● **What you have to do**
In the data, find each line where the word "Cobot" appears and list that line.

● **Provided data**

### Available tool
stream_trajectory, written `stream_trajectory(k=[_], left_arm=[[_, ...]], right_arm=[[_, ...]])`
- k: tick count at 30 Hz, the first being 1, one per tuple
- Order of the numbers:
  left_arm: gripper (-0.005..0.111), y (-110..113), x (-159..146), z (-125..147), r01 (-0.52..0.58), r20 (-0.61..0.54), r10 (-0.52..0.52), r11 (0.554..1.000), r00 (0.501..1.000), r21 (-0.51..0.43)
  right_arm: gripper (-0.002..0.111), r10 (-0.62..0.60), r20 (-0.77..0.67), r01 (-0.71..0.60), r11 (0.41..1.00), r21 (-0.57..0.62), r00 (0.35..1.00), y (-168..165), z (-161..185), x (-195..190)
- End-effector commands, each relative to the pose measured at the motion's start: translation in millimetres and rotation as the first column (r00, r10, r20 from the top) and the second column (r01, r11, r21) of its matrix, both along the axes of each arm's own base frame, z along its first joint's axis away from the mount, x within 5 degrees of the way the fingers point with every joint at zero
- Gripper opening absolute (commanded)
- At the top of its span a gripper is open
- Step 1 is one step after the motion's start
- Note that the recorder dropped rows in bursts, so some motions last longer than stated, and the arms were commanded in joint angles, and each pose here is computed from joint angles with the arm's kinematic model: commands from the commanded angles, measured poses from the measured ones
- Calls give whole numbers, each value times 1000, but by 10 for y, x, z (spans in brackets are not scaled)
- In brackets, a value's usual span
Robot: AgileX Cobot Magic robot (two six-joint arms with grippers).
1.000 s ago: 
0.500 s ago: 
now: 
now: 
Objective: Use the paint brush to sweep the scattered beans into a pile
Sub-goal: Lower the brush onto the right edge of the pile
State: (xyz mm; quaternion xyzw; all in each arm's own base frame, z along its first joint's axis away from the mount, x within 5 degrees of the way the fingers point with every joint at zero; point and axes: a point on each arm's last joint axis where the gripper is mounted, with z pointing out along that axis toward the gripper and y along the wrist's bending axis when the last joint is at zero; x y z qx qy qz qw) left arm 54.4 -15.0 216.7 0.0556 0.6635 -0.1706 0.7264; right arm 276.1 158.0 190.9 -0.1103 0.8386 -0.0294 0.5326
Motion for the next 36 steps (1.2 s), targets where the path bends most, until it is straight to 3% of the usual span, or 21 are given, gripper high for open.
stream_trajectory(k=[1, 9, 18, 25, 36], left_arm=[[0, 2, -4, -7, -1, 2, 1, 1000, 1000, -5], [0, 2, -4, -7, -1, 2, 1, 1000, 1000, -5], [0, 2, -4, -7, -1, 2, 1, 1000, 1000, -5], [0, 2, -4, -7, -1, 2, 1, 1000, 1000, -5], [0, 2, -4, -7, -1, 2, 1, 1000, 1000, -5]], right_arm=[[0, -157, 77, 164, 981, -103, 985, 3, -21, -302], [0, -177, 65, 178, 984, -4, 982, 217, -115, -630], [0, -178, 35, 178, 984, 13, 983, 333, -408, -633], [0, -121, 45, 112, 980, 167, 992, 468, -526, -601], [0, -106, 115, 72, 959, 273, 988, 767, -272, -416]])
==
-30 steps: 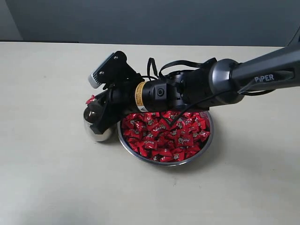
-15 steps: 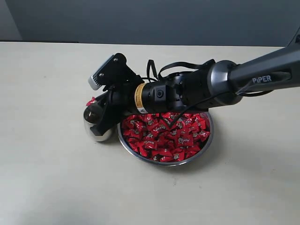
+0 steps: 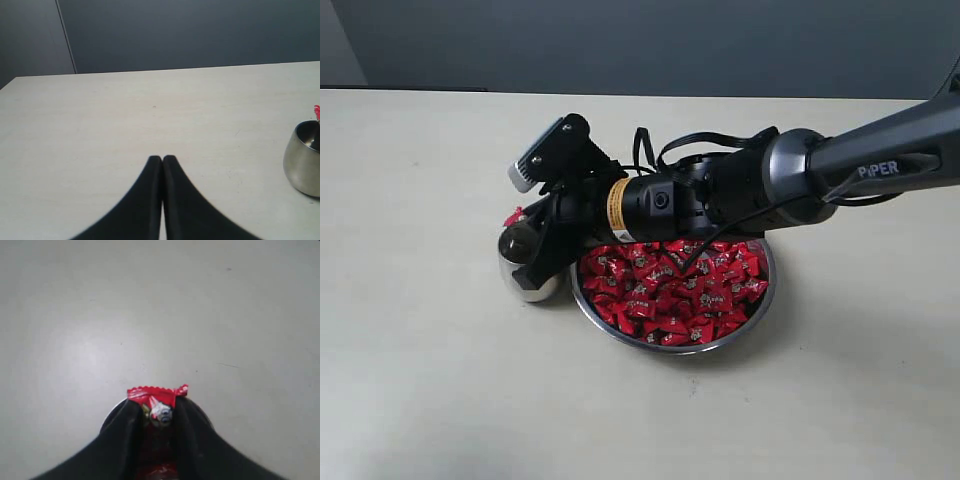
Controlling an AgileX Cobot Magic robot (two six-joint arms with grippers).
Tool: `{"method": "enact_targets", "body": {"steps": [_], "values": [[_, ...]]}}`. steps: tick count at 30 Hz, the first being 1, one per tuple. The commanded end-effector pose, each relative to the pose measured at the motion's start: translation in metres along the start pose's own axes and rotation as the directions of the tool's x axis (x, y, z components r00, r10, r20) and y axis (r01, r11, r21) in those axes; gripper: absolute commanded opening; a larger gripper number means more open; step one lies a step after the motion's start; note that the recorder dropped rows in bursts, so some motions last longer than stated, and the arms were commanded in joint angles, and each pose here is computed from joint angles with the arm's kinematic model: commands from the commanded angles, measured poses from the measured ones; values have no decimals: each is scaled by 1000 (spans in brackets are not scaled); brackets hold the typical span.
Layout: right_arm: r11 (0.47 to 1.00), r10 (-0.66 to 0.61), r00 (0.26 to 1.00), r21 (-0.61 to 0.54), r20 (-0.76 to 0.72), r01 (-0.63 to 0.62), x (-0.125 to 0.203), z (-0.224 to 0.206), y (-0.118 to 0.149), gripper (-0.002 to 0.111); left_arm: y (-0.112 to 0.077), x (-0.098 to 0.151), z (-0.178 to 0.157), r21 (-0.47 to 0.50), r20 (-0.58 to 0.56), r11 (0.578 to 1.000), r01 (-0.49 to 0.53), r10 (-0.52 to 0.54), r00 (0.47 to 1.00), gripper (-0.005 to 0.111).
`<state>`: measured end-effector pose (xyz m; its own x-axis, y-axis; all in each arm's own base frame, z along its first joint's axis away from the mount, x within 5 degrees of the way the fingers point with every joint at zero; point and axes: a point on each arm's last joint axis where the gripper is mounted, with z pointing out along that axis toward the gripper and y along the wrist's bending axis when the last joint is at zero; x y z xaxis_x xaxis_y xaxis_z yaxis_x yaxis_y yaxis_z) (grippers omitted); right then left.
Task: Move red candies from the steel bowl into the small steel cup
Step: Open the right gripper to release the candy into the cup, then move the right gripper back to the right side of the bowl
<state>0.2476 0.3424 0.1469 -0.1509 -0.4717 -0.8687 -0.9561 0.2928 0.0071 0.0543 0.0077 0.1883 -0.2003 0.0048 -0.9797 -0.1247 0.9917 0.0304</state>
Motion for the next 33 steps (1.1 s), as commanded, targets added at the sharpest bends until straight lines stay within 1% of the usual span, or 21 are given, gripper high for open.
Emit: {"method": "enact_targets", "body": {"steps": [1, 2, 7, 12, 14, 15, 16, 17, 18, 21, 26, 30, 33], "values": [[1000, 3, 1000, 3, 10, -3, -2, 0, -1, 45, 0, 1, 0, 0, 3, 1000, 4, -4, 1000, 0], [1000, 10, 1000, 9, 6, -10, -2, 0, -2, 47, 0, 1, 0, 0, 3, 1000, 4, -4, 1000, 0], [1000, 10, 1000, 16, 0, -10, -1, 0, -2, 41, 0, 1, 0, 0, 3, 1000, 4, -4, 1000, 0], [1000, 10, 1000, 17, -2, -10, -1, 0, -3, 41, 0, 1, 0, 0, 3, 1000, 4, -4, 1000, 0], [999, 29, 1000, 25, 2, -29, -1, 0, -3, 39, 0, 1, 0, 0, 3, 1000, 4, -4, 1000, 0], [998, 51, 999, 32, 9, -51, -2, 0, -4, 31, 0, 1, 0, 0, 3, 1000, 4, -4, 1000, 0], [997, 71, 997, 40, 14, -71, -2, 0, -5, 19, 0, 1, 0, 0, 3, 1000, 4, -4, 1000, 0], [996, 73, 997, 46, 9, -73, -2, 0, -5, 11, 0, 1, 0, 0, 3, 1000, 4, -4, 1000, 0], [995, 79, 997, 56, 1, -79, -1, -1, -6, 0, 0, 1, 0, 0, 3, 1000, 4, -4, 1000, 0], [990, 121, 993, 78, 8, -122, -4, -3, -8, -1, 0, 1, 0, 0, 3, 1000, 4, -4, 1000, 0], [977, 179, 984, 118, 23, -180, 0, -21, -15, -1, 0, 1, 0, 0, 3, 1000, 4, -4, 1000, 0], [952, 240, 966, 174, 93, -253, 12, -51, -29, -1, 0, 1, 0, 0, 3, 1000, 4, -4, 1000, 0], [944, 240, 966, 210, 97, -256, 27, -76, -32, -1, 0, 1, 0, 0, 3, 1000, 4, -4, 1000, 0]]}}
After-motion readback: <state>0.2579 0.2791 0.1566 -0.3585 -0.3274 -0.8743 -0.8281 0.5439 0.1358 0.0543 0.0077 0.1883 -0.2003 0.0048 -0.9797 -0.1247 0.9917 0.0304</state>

● **Response area**
Robot: AgileX Cobot Magic robot (two six-joint arms with grippers).
Controlling an AgileX Cobot Magic robot (two six-joint arms with grippers).

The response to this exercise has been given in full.